ACTIVITY -> Find the line containing "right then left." in the records below. Copy exactly that line and each one after it, ending at the line containing "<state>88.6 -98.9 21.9", and nothing more.

Items from a dataset ->

* * *

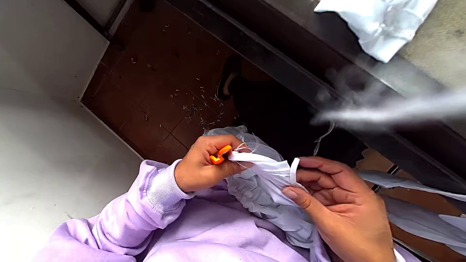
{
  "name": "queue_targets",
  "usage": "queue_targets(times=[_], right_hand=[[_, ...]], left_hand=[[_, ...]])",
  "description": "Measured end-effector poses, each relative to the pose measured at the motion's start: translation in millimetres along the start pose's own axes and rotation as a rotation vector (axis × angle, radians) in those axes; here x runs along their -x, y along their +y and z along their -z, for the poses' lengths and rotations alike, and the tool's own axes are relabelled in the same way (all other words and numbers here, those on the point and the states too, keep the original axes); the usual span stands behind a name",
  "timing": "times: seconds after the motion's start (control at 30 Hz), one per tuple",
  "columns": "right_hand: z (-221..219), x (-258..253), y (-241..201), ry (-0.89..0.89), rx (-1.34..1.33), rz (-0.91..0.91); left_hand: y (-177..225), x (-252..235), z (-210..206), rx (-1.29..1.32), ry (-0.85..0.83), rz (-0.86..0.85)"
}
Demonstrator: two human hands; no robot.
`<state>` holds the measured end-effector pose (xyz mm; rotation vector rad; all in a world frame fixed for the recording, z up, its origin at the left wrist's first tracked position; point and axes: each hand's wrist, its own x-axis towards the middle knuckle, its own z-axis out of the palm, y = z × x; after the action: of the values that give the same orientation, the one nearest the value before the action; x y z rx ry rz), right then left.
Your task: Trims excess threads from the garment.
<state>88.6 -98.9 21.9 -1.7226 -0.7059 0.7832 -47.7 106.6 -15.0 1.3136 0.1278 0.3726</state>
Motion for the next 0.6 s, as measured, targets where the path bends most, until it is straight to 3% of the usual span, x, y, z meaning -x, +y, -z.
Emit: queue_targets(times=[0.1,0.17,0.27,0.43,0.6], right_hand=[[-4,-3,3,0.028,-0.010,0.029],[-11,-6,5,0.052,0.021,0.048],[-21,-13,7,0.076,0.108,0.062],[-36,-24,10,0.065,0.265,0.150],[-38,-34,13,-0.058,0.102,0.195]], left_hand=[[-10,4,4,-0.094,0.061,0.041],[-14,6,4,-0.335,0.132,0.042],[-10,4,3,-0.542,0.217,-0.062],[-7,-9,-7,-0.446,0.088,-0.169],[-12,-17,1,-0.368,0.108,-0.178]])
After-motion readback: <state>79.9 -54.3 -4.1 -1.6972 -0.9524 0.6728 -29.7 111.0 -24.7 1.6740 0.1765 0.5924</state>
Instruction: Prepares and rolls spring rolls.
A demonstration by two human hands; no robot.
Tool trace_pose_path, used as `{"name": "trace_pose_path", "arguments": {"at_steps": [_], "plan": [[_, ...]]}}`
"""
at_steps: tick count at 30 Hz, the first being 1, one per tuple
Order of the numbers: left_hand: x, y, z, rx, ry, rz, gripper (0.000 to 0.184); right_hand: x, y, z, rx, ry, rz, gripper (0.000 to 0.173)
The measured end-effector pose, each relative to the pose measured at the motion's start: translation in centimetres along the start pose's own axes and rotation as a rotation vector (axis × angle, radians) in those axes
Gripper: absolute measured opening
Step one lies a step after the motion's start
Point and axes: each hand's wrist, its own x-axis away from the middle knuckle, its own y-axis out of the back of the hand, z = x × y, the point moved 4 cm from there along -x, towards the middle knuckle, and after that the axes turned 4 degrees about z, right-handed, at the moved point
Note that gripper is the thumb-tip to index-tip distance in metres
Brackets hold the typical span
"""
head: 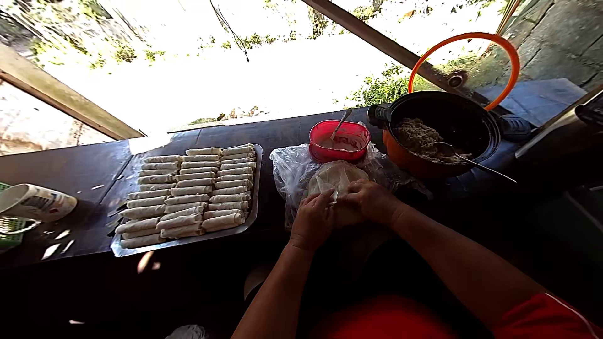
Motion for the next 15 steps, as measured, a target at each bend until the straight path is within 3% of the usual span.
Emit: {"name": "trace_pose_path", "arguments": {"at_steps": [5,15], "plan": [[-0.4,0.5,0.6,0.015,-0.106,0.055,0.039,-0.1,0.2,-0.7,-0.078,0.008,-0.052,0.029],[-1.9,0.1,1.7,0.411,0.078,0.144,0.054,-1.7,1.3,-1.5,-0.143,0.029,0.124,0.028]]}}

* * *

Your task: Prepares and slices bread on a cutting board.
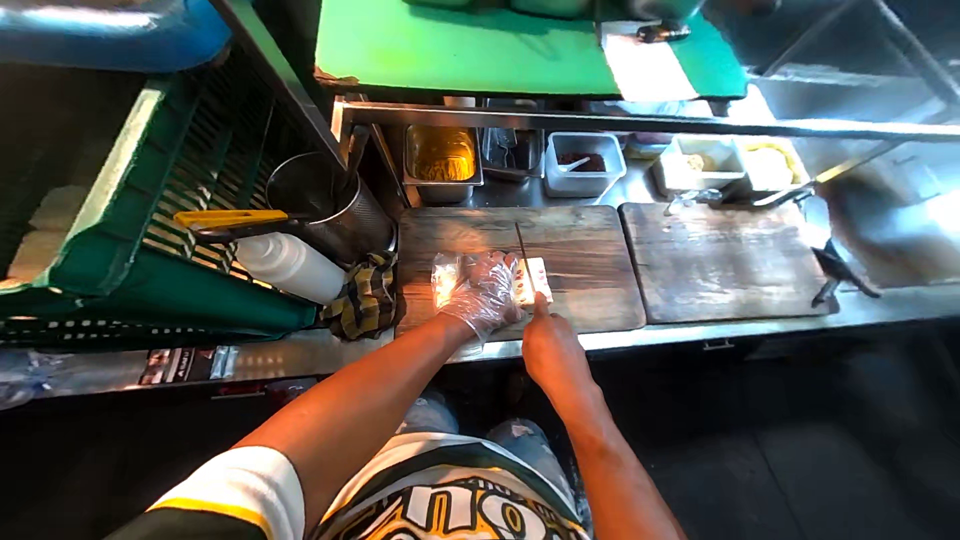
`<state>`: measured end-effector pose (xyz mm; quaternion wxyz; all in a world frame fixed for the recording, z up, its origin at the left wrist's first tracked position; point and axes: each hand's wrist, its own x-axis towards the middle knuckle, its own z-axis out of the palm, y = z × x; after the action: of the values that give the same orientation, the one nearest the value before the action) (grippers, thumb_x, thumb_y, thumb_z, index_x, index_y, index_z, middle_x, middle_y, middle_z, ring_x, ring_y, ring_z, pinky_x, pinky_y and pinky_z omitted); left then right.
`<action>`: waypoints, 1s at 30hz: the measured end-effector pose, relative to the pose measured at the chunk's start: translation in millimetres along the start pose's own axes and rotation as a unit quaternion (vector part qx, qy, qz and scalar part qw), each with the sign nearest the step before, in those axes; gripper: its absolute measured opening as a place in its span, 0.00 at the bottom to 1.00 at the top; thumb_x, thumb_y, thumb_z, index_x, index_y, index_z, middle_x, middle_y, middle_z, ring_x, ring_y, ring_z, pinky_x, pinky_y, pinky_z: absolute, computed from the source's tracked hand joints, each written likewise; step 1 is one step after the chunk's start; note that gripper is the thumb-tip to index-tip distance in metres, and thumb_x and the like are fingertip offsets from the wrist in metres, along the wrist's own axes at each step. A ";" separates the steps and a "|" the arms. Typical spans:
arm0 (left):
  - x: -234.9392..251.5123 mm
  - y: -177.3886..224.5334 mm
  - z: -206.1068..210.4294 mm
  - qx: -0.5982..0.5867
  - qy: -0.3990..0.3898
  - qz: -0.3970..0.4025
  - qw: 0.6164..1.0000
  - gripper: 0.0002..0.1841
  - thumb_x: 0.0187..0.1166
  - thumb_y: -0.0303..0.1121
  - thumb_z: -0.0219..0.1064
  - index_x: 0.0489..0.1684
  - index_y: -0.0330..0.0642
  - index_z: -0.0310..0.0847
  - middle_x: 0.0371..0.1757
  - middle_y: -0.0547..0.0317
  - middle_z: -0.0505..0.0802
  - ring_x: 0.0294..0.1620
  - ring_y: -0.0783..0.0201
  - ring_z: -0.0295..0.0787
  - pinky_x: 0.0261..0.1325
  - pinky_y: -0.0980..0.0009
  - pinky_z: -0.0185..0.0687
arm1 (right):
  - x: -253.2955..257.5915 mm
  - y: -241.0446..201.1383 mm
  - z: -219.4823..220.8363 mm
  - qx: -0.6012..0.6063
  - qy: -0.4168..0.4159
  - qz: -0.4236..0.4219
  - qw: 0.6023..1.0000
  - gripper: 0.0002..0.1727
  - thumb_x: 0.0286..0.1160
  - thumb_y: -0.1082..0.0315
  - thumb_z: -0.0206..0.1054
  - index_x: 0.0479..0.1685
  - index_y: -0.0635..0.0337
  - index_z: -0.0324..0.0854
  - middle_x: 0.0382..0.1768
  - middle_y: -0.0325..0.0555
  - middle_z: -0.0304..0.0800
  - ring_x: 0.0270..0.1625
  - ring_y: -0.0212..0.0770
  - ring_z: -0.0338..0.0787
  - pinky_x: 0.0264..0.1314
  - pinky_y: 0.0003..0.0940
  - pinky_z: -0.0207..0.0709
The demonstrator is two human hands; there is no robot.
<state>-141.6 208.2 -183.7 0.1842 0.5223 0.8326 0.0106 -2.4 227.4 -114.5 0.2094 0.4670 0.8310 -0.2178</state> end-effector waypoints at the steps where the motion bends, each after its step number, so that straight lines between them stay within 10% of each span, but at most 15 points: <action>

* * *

SOLVED EXERCISE ->
`<state>` holds the measured end-effector pose (xyz mm; rotation vector rad; all in a world frame fixed for the recording, z up, its origin at the left wrist's first tracked position; point and axes: each hand's wrist, its own x-axis towards the middle knuckle, its own z-axis out of the palm, y = z × x; after the action: of the values that give the same orientation, the one nearest the value before the action; x y z rx ry rz), right then left.
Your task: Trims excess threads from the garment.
<state>88.6 -98.9 21.9 -1.7226 -0.7059 0.7832 -47.7 106.6 -15.0 1.3136 0.1278 0.3726</state>

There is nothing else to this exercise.